Mayo’s 16 deals with tech companies have spurred less than $5 million; the health system annually generates $13 billion. Mayo executives told the publication that the organization does not sell patient data to brokers and instead partners with private firms as investments to co-create products derived from its physicians’ research and patient data.
One of the health system’s partnerships is with Google, which provides data storage and research support. Mayo said it may provide a small number of the tech giant’s employees access to identifiable patient data in limited circumstances, such as Mayo needing help from a Google engineer to combine certain data sets for AI research when it is not practical to remove identifying information.
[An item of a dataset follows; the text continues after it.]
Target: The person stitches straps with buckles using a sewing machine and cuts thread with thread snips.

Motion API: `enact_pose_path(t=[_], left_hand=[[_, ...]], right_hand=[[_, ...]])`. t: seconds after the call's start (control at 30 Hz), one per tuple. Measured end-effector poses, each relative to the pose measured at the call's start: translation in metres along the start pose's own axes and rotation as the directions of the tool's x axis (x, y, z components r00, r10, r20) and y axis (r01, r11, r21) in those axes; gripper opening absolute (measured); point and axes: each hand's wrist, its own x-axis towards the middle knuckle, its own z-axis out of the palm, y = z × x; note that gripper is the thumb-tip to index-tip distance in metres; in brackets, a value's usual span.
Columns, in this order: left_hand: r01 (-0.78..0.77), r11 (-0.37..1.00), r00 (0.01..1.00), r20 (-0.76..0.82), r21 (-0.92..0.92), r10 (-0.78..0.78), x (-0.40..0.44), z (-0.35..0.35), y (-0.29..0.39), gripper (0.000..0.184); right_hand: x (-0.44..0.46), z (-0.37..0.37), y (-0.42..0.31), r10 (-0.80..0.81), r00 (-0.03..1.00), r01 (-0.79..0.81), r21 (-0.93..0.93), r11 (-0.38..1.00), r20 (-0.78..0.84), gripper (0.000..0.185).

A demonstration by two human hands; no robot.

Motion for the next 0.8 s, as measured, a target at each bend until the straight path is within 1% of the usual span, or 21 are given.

“This would never be about us granting the keys to the data to Google,” said John Halamka, MD, president of the Mayo Clinic Platform. “It would be us bringing them in, and we would control their access.” Mayo Clinic Platform is the health system’s AI initiative for research and developing new treatments and digital services.
Mayo Clinic works with a data expert at Nashville, Tenn.-based Vanderbilt University to ensure patient privacy is adequately protected and fully de-identified when used by its investment arm Mayo Clinic Ventures.
To address ethical concerns posed by data sharing with commercial partners, the health system has begun to reexamine its consent process and launched a patient advisory committee to assess deals. Mayo also tapped a group of executives, physicians and lawyers to determine how to implement specific disclosures to patients or allow them to opt out of data sharing based on the circumstances. Mayo is also implementing tech that prevents any patient data from leaving the health system’s control.
“Today we’re working off consents that everybody felt good about several years ago,” Mayo Clinic Ventures chairman Andy Danielsen said. “But society’s notion of privacy and what should be accepted and not accepted is always changing. We’re constantly looking at our consents and saying, ‘Is this good? Is it adequate? Is it understandable?’ It’s a continual process that hopefully leads to improvement.”